_Work to complete_
Each line of the records is to be returned verbatim, with the images omitted.

[Items from a data source]
▬▬▬▬▬▬▬▬▬▬

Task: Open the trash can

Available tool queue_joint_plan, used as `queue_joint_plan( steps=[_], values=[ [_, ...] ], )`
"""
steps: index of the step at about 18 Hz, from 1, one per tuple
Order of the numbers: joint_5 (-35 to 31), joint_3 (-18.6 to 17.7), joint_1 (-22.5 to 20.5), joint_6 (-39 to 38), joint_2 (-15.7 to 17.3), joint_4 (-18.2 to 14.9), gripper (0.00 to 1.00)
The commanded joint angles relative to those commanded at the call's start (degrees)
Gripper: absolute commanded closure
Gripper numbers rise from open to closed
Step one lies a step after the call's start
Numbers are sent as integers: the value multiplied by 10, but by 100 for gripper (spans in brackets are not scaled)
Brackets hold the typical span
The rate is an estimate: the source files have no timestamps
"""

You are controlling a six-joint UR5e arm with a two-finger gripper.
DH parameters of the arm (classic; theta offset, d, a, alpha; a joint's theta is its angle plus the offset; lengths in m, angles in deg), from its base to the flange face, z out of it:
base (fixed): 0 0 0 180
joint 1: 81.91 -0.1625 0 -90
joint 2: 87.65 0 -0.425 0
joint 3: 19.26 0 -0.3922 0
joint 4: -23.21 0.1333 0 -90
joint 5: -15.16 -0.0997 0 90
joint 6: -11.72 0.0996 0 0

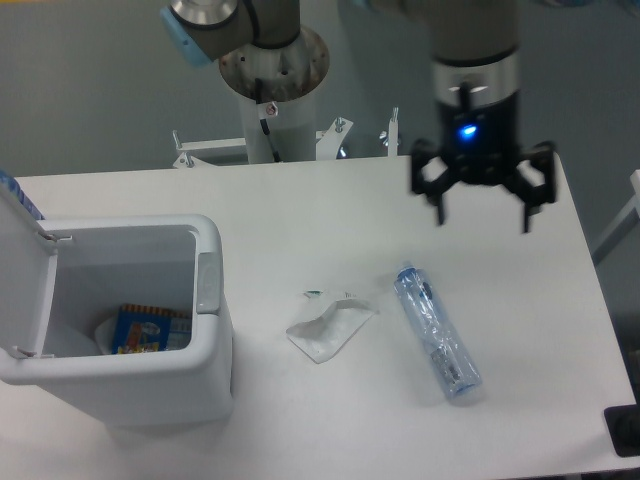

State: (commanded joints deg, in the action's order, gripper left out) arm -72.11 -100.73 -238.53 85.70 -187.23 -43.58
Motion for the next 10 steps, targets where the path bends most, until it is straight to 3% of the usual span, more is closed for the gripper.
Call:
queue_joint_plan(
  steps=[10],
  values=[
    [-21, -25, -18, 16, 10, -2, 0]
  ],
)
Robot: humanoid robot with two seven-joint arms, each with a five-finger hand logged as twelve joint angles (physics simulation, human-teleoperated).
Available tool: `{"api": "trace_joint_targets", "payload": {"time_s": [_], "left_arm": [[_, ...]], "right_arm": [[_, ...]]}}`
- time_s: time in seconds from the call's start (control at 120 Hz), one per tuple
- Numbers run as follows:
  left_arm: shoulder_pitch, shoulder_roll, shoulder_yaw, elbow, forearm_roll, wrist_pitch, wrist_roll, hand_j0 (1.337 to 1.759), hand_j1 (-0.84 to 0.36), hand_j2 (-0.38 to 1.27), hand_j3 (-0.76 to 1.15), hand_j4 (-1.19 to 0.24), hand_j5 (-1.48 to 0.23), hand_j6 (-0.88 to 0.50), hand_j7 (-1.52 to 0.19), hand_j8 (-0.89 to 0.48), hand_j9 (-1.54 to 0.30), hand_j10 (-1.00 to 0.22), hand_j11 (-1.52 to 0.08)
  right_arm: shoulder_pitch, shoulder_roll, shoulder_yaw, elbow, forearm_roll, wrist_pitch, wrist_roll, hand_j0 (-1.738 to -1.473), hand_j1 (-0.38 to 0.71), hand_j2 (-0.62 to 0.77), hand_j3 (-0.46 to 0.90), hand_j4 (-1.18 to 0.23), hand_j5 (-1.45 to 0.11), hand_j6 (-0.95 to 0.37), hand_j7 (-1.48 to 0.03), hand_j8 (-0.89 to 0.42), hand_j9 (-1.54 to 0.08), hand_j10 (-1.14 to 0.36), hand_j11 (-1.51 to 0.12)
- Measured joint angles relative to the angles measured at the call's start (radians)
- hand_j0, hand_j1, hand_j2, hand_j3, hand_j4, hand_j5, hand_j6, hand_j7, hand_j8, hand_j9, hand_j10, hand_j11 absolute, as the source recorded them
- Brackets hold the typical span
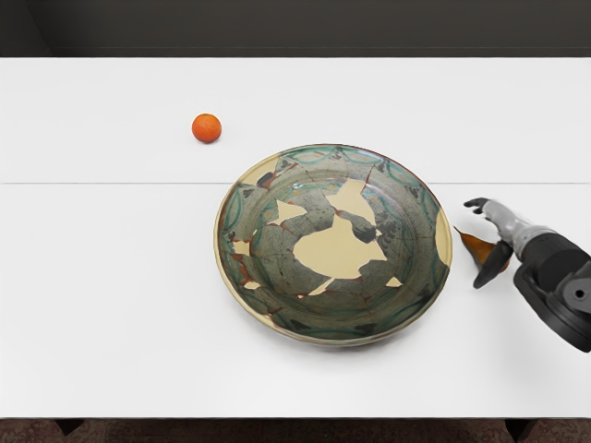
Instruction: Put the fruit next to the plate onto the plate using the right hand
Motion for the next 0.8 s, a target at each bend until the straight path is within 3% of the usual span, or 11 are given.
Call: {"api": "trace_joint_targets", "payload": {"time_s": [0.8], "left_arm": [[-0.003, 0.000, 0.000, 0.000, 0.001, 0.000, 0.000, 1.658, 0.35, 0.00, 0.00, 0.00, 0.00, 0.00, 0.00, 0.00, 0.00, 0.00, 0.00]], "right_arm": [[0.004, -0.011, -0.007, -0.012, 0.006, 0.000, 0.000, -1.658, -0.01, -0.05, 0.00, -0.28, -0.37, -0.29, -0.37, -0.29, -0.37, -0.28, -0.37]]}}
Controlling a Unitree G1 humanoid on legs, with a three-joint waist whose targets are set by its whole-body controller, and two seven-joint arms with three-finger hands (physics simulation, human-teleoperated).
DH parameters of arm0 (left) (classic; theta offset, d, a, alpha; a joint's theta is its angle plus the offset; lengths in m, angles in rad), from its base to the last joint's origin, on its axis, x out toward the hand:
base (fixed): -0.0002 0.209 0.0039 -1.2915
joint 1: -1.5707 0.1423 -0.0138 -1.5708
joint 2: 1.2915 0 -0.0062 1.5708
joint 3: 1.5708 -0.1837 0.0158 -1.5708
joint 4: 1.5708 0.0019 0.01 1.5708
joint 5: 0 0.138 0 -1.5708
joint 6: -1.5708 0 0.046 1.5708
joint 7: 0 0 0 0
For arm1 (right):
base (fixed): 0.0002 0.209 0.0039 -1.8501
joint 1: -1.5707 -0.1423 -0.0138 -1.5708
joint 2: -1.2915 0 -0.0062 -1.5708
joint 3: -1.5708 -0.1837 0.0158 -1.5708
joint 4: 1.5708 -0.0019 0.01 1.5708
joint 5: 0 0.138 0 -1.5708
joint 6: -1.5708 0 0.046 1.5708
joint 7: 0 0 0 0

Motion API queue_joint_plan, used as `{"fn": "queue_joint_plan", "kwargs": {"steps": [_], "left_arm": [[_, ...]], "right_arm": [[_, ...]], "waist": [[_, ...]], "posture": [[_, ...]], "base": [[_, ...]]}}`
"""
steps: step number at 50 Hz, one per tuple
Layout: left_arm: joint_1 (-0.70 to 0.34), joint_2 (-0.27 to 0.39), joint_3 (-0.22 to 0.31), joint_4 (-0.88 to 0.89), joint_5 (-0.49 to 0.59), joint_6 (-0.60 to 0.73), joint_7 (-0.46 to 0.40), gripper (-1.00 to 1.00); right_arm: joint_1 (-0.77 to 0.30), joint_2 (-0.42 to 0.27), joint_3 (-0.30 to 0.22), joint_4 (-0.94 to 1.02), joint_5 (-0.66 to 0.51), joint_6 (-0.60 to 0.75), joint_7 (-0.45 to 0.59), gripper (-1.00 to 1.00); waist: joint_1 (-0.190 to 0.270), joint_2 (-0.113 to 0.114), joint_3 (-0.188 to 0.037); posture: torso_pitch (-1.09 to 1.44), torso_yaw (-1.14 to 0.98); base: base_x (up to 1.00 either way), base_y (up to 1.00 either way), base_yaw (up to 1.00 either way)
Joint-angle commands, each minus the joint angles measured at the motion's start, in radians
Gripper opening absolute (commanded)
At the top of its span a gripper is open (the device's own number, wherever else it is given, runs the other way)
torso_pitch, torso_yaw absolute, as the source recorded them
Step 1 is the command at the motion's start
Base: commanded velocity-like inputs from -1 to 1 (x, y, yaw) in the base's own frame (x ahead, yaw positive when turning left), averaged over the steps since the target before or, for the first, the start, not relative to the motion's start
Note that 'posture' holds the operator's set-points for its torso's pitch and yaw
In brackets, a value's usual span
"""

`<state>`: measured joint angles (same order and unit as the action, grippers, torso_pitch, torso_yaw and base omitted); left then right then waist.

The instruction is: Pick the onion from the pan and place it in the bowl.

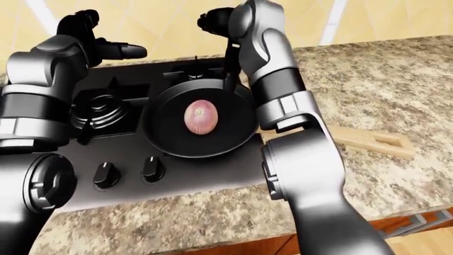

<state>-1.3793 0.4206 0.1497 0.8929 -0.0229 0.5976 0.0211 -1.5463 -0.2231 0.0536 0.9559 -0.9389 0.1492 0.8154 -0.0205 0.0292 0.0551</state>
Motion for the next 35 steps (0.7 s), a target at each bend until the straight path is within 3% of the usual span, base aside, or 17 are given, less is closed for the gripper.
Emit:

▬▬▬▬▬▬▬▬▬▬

_Reply to the task_
Task: Open the trash can

Available tool queue_joint_plan, used as `queue_joint_plan( steps=[_], values=[ [_, ...] ], )`
"""
steps: index of the step at about 18 Hz, from 1, one per tuple
Order of the numbers: joint_5 (-35 to 31), joint_3 (-18.6 to 17.7), joint_1 (-22.5 to 20.5), joint_6 (-39 to 38), joint_2 (-15.7 to 17.3), joint_4 (-18.2 to 14.9), gripper (0.00 to 1.00)
The commanded joint angles relative to those commanded at the call's start (degrees)
Gripper: absolute commanded closure
Gripper numbers rise from open to closed
Step one lies a step after the call's start
Numbers are sent as integers: the value multiplied by 10, but by 100 for gripper (spans in brackets are not scaled)
Brackets hold the typical span
The rate is an estimate: the source files have no timestamps
"""

You are controlling a six-joint UR5e arm with a two-finger gripper.
DH parameters of the arm (classic; theta offset, d, a, alpha; a joint's theta is its angle plus the offset; lengths in m, angles in deg), from its base to the flange face, z out of it:
base (fixed): 0 0 0 180
joint 1: 81.91 -0.1625 0 -90
joint 2: 87.65 0 -0.425 0
joint 3: 19.26 0 -0.3922 0
joint 4: -23.21 0.1333 0 -90
joint 5: -15.16 -0.0997 0 90
joint 6: -11.72 0.0996 0 0


State: (commanded joints deg, in the action's order, gripper left out) arm -72.11 -100.73 -238.53 85.70 -187.23 -43.58
Motion for the next 10 steps, targets where the path bends most, until it is straight to 3% of the usual span, more is closed for the gripper.
Call:
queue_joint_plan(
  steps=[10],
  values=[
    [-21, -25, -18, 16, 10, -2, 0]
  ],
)
Robot: humanoid robot with two seven-joint arms, each with a five-finger hand logged as twelve joint angles (physics simulation, human-teleoperated).
Available tool: `{"api": "trace_joint_targets", "payload": {"time_s": [_], "left_arm": [[_, ...]], "right_arm": [[_, ...]]}}`
- time_s: time in seconds from the call's start (control at 120 Hz), one per tuple
- Numbers run as follows:
  left_arm: shoulder_pitch, shoulder_roll, shoulder_yaw, elbow, forearm_roll, wrist_pitch, wrist_roll, hand_j0 (1.337 to 1.759), hand_j1 (-0.84 to 0.36), hand_j2 (-0.38 to 1.27), hand_j3 (-0.76 to 1.15), hand_j4 (-1.19 to 0.24), hand_j5 (-1.48 to 0.23), hand_j6 (-0.88 to 0.50), hand_j7 (-1.52 to 0.19), hand_j8 (-0.89 to 0.48), hand_j9 (-1.54 to 0.30), hand_j10 (-1.00 to 0.22), hand_j11 (-1.52 to 0.08)
  right_arm: shoulder_pitch, shoulder_roll, shoulder_yaw, elbow, forearm_roll, wrist_pitch, wrist_roll, hand_j0 (-1.738 to -1.473), hand_j1 (-0.38 to 0.71), hand_j2 (-0.62 to 0.77), hand_j3 (-0.46 to 0.90), hand_j4 (-1.18 to 0.23), hand_j5 (-1.45 to 0.11), hand_j6 (-0.95 to 0.37), hand_j7 (-1.48 to 0.03), hand_j8 (-0.89 to 0.42), hand_j9 (-1.54 to 0.08), hand_j10 (-1.14 to 0.36), hand_j11 (-1.51 to 0.12)
- Measured joint angles relative to the angles measured at the call's start (radians)
- hand_j0, hand_j1, hand_j2, hand_j3, hand_j4, hand_j5, hand_j6, hand_j7, hand_j8, hand_j9, hand_j10, hand_j11 absolute, as the source recorded them
- Brackets hold the typical span
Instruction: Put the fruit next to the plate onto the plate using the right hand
Motion for the next 0.8 s, a target at each bend until the straight path is within 3% of the usual span, or 11 are given.
Call: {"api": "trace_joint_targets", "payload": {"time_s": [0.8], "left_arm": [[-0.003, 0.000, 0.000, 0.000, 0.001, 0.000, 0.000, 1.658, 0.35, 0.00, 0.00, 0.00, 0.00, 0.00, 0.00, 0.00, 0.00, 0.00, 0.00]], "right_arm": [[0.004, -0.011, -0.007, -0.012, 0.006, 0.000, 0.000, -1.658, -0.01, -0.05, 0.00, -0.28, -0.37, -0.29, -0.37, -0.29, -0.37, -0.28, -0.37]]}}
Controlling a Unitree G1 humanoid on legs, with a three-joint waist whose targets are set by its whole-body controller, and two seven-joint arms with three-finger hands (physics simulation, human-teleoperated).
DH parameters of arm0 (left) (classic; theta offset, d, a, alpha; a joint's theta is its angle plus the offset; lengths in m, angles in rad), from its base to the last joint's origin, on its axis, x out toward the hand:
base (fixed): -0.0002 0.209 0.0039 -1.2915
joint 1: -1.5707 0.1423 -0.0138 -1.5708
joint 2: 1.2915 0 -0.0062 1.5708
joint 3: 1.5708 -0.1837 0.0158 -1.5708
joint 4: 1.5708 0.0019 0.01 1.5708
joint 5: 0 0.138 0 -1.5708
joint 6: -1.5708 0 0.046 1.5708
joint 7: 0 0 0 0
For arm1 (right):
base (fixed): 0.0002 0.209 0.0039 -1.8501
joint 1: -1.5707 -0.1423 -0.0138 -1.5708
joint 2: -1.2915 0 -0.0062 -1.5708
joint 3: -1.5708 -0.1837 0.0158 -1.5708
joint 4: 1.5708 -0.0019 0.01 1.5708
joint 5: 0 0.138 0 -1.5708
joint 6: -1.5708 0 0.046 1.5708
joint 7: 0 0 0 0

Motion API queue_joint_plan, used as `{"fn": "queue_joint_plan", "kwargs": {"steps": [_], "left_arm": [[_, ...]], "right_arm": [[_, ...]], "waist": [[_, ...]], "posture": [[_, ...]], "base": [[_, ...]]}}`
"""
steps: step number at 50 Hz, one per tuple
Layout: left_arm: joint_1 (-0.70 to 0.34), joint_2 (-0.27 to 0.39), joint_3 (-0.22 to 0.31), joint_4 (-0.88 to 0.89), joint_5 (-0.49 to 0.59), joint_6 (-0.60 to 0.73), joint_7 (-0.46 to 0.40), gripper (-1.00 to 1.00); right_arm: joint_1 (-0.77 to 0.30), joint_2 (-0.42 to 0.27), joint_3 (-0.30 to 0.22), joint_4 (-0.94 to 1.02), joint_5 (-0.66 to 0.51), joint_6 (-0.60 to 0.75), joint_7 (-0.45 to 0.59), gripper (-1.00 to 1.00); waist: joint_1 (-0.190 to 0.270), joint_2 (-0.113 to 0.114), joint_3 (-0.188 to 0.037); posture: torso_pitch (-1.09 to 1.44), torso_yaw (-1.14 to 0.98); base: base_x (up to 1.00 either way), base_y (up to 1.00 either way), base_yaw (up to 1.00 either way)
Joint-angle commands, each minus the joint angles measured at the motion's start, in radians
Gripper opening absolute (commanded)
At the top of its span a gripper is open (the device's own number, wherever else it is given, runs the other way)
torso_pitch, torso_yaw absolute, as the source recorded them
Step 1 is the command at the motion's start
Base: commanded velocity-like inputs from -1 to 1 (x, y, yaw) in the base's own frame (x ahead, yaw positive when turning left), averaged over the steps since the target before or, for the first, the start, not relative to the motion's start
Note that 'posture' holds the operator's set-points for its torso's pitch and yaw
In brackets, a value's usual span
"""

`<state>`: measured joint angles (same order and unit as the action, grippers, torso_pitch, torso_yaw and base omitted); left then right then waist.

The instruction is: Pick the onion from the pan and place it in the bowl.


<state>-1.3793 0.4206 0.1497 0.8929 -0.0229 0.5976 0.0211 -1.5463 -0.2231 0.0536 0.9559 -0.9389 0.1492 0.8154 -0.0205 0.0292 0.0551</state>
Motion for the next 35 steps (0.7 s), a target at each bend until the straight path is within 3% of the usual span, base aside, or 17 are given, less is closed for the gripper.
Emit:

This answer has now been given in full.